Strong partisans cluster at ideological extremes; Independents center on Moderate.

Figure 3: Trump Approval by Party ID (Grouped Heatmap)

fig3_data <- df %>%
  filter(!is.na(TrumpApproval), !is.na(PID)) %>%
  count(PID, TrumpApproval) %>%
  group_by(PID) %>%
  mutate(pct = n / sum(n))

p3 <- ggplot(fig3_data, aes(x = TrumpApproval, y = PID, fill = pct)) +
  geom_tile(color = "white", linewidth = 0.8) +
  geom_text(aes(label = paste0(round(pct*100), "%")),
            color = ifelse(fig3_data$pct > 0.45, "white", "grey20"), size = 3.5, fontface = "bold") +
  scale_fill_viridis_c(option = "plasma", labels = percent_format(), name = "Share") +
  scale_x_discrete(position = "top") +
  labs(
    title = "Trump Approval Ratings by Party Identification",
    subtitle = "Percentage of each party group holding each approval level · 2018 CCES",
    x = NULL, y = "Party ID (Strong Dem → Strong Rep)",
    caption = "Source: CCES 2018"
  ) +
  theme_minimal(base_size = 13) +
  theme(
    plot.title     = element_text(face = "bold", size = 15),
    plot.subtitle  = element_text(color = "grey50"),
    axis.text.x    = element_text(angle = 20, hjust = 0),
    panel.grid     = element_blank(),
    legend.position = "right"
  )

p3

A heatmap showing how Trump approval starkly divides along party lines.

Figure 4: Education & Income Distribution (Box Plot)

fig4_data <- df %>%
  filter(!is.na(Income_mid), !is.na(Education))
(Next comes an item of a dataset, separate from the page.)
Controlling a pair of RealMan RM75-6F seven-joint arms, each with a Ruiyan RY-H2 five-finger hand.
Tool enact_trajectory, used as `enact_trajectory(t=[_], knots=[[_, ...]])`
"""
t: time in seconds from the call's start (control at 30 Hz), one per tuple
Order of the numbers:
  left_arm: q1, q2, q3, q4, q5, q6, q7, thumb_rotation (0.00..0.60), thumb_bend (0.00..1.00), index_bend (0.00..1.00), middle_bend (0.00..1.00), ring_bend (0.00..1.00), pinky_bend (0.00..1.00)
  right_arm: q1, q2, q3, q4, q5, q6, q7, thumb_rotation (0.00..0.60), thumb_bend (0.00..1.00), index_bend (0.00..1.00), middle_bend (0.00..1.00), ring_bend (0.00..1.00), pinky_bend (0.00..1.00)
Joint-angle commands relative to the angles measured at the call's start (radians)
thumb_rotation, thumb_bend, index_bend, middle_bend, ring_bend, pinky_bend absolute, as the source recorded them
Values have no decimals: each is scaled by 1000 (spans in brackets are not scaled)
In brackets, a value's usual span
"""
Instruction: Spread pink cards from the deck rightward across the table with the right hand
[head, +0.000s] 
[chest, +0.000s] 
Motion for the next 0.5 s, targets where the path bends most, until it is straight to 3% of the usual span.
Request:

p4 <- ggplot(fig4_data, aes(x = Education, y = Income_mid, fill = Education)) +
  geom_boxplot(outlier.shape = 21, outlier.size = 1.5, outlier.alpha = 0.5,
               width = 0.6, alpha = 0.85) +
  stat_summary(fun = mean, geom = "point", shape = 23, size = 3,
               fill = "white", color = "black") +
  scale_fill_viridis_d(option = "turbo", begin = 0.1, end = 0.9) +
  scale_y_continuous(labels = dollar_format(suffix="K"), breaks = seq(0,500,50)) +
  labs(
    title = "Household Income Distribution by Education Level",
    subtitle = "Box plots with mean (◇) · 2018 CCES · n = 1,000",
    x = "Highest Education Attained", y = "Household Income (midpoint, $K)",
    caption = "Source: CCES 2018"
  ) +
  theme_minimal(base_size = 13) +
  theme(
    plot.title     = element_text(face = "bold", size = 15),
    plot.subtitle  = element_text(color = "grey50"),
    axis.text.x    = element_text(angle = 20, hjust = 1),
    legend.position = "none",
    panel.grid.major.x = element_blank()
  )

p4

Higher education levels associate with higher household income.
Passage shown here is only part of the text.